Die Kommission zur Ermittlung des Finanzbedarfs der Rundfunkanstalten (KEF) hat ihren 23. Bericht herausgegeben. Wer sich belesen möchte: Hier findet ihr das PDF – mit über 460 Seiten. Interessant ist dabei, dass weder ARD noch ZDF einen Bedarf für UHD-Sender sehen, wie man im Bericht nachlesen kann. Bis 2024 sind jedenfalls keine UHD-Sender via Satellit geplant. Als Begründung gibt man an, dass es zu wenige Inhalte in 4K gebe, als dass sich die Ausstrahlung lohnen würde.
Stattdessen strahlt man also weiter nur in SD und in HD aus.
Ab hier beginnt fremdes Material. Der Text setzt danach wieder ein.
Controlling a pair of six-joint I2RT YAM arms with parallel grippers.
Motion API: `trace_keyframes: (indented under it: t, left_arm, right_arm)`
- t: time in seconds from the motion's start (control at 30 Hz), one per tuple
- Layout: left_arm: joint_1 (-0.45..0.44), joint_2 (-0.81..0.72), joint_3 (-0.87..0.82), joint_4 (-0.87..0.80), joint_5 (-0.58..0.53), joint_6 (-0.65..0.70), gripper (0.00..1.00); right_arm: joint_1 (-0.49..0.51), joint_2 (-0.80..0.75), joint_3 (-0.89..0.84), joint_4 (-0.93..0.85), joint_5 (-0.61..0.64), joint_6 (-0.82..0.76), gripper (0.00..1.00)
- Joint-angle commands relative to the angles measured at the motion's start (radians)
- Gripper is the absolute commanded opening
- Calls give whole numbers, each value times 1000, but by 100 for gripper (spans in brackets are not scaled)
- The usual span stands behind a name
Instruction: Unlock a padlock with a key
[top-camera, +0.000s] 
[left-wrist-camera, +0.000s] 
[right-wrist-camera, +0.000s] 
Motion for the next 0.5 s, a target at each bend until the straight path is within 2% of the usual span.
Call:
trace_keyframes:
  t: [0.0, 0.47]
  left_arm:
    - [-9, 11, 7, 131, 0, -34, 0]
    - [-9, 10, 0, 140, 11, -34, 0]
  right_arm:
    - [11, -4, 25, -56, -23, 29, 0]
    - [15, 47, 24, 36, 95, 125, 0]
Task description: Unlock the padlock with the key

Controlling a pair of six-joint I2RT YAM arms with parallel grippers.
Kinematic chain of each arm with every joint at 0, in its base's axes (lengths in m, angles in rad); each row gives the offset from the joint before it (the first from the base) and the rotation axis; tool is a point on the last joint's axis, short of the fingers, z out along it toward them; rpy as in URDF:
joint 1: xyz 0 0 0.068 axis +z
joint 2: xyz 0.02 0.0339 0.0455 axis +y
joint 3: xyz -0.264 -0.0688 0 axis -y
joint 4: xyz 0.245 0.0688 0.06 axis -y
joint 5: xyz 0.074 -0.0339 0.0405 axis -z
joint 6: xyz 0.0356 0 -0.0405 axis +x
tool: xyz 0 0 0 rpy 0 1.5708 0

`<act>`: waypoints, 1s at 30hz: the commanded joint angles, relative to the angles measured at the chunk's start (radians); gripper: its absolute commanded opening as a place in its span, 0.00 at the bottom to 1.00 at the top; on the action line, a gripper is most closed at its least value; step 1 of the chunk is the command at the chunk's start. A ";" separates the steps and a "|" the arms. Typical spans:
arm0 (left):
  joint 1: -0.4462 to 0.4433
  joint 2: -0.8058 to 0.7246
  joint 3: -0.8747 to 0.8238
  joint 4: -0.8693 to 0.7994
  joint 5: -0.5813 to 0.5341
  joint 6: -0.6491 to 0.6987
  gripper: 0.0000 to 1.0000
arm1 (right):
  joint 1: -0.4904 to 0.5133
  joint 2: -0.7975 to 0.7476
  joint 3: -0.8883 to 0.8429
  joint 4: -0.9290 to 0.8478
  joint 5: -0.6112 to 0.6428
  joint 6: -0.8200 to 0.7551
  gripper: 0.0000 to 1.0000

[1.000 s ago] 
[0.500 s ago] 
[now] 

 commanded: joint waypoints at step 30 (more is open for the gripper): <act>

Eigentlich wollte man die SD-Ausstrahlung einstellen, machte später aber dann doch eine Rolle rückwärts. Als Begründung gab man an, dass es noch zu viele Zuschauer ohne HD-Empfangsmöglichkeiten gebe. Das deutet natürlich auch wieder einmal das hohe Durchschnittsalter der ARD- und ZDF-Zuschauer an.
In dem Bericht der KEF wurde immerhin auch deutlich, dass der deutsch-französische Sender Arte ab 2023 breiter in UHD ausstrahlen möchte. Die Gelder dafür wurden bereits im letzten Bericht genehmigt. Ebenfalls wurde klargestellt, dass der aktuelle Rundfunkbeitrag von 18,36 Euro noch bis 2024 gültig bleiben wird. Zusätzlich durch die Pandemie entstandene Kosten sollen ARD und ZDF selbst stemmen bzw. ersparen. Beispielsweise soll der bekanntermaßen recht ausufernde Personalapparat bis 2030 um immerhin 0,5 % pro Jahr reduziert werden. Leider ist jedoch zu befürchten, dass man da eher in den Redaktionen als in der Verwaltung sparen dürfte.